• Raw data:
______________________________

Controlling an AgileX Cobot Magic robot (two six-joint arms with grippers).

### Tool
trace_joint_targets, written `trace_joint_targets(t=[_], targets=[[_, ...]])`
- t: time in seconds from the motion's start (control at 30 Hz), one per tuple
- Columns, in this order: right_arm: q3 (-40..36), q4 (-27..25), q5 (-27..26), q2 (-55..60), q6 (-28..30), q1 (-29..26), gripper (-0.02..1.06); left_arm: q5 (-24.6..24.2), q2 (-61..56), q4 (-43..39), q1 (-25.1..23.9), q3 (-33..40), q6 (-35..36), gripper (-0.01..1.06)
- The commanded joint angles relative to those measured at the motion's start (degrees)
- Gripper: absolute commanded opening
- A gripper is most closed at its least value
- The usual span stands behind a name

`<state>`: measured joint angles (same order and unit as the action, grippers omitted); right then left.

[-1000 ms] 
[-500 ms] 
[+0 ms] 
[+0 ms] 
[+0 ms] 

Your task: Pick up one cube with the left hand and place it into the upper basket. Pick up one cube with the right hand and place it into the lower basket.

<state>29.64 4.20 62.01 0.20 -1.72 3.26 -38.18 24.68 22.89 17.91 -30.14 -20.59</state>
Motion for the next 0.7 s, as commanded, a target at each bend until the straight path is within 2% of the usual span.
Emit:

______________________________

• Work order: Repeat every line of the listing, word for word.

• Response to the exercise:
Controlling an AgileX Cobot Magic robot (two six-joint arms with grippers).

### Tool
trace_joint_targets, written `trace_joint_targets(t=[_], targets=[[_, ...]])`
- t: time in seconds from the motion's start (control at 30 Hz), one per tuple
- Columns, in this order: right_arm: q3 (-40..36), q4 (-27..25), q5 (-27..26), q2 (-55..60), q6 (-28..30), q1 (-29..26), gripper (-0.02..1.06); left_arm: q5 (-24.6..24.2), q2 (-61..56), q4 (-43..39), q1 (-25.1..23.9), q3 (-33..40), q6 (-35..36), gripper (-0.01..1.06)
- The commanded joint angles relative to those measured at the motion's start (degrees)
- Gripper: absolute commanded opening
- A gripper is most closed at its least value
- The usual span stands behind a name

`<state>`: measured joint angles (same order and unit as the action, grippers omitted); right then left.

[-1000 ms] 
[-500 ms] 
[+0 ms] 
[+0 ms] 
[+0 ms] 

Your task: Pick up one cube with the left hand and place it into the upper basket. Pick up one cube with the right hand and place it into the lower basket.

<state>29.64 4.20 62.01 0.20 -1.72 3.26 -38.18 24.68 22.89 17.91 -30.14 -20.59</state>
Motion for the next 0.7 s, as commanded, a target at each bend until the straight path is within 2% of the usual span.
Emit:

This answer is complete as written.